I'm trying to come up with a data structure / algorithm that is capable of:
- checking whether an element is stored
- inserting a new element if it is not already stored
- deleting an element if it is stored
Each operation has to be in O(sqrt(n)).
Approach 1
I've come across this site, where the following algorithm was presented:
- The array is (virtually, imagine this) divided into subarrays. Their lengths are 1, 4, 9, 16, 25, 36, 49, etc. the last subarray is not a perfect square - it may not be filled entirely.
- Assumption that, when we consider those subarrays as sets - they're in increasing order. So all elements of a heap that is further to the right are greater than any element from heaps on their left.
- Each such subarray represents a binary heap. A max heap.
- Lookup: go to first indexes of heaps (so again 1, 4, 9, 16, ...) and go as long as you find the first heap with its max (max is stored on those indexes) is greater than your number. Then check this subarray / heap.
- Insert: once you do the lookup, insert the element to the heap where is should be. When the heap is full - take the greatest element and insert it to the next heap. And so on.
Unfortunately, this solution is O(sqrt(n) * log(n)).

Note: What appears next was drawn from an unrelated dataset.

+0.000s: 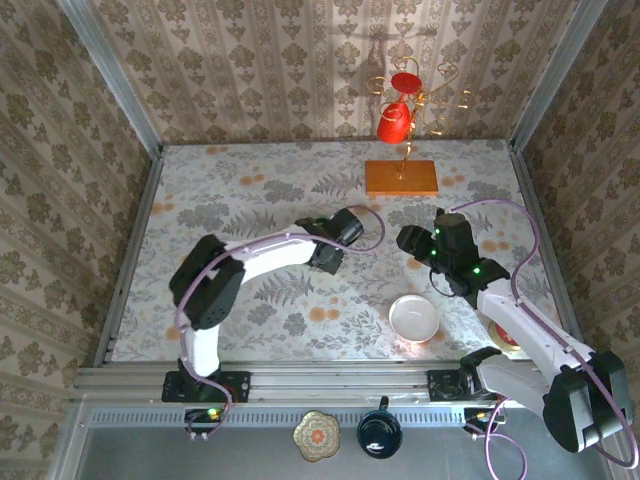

How to make it pure O(sqrt(n))?
Idea 2
Since all the operations require the lookup to be performed, I imagine that inserting and deleting would both be O(1). Just a guess. And probably once inserting is done, deleting will be obvious.
Clarification
What does the infinite array mean?
Basically, you can store any number of elements in it. It is infinite. However, there are two restrictions. First - one cell can only store one element. Second - when the array stores currently n elements, only n first cells can be used.
What about the order?
It does not matter.
Answer
Create a linked list to a set of k arrays which represent hash tables.
Per the idea of the first site, let the hash tables be sized to contain 1, 4, 9, 16, 25, 36, 49, ... elements.
The data structure therefore contains N=k*(k+1)*(2*k+1)/6=O(k^3) (this is the result of a well-known summation formula for adding squares) elements with k hash tables.
You can then successively search each hash table for elements. The hash check, insert, and delete operations all work in O(1) time (assuming separate chaining so that deletions can be handled gracefully), and, since k<sqrt(N) (less than the cubic root, actually), this fulfills the time requirements of your algorithm.
If a hash table is full, add an additional one to the linked list. If a hash table is empty, remove it from the list (add it back in if necessary later). List insertion/deletion is O(1) for a doubly-linked list, so this does not affect the time complexity.
Note that this improves on other answers which suggest a straight-out hash table because rehashing will not be required as the data structure grows.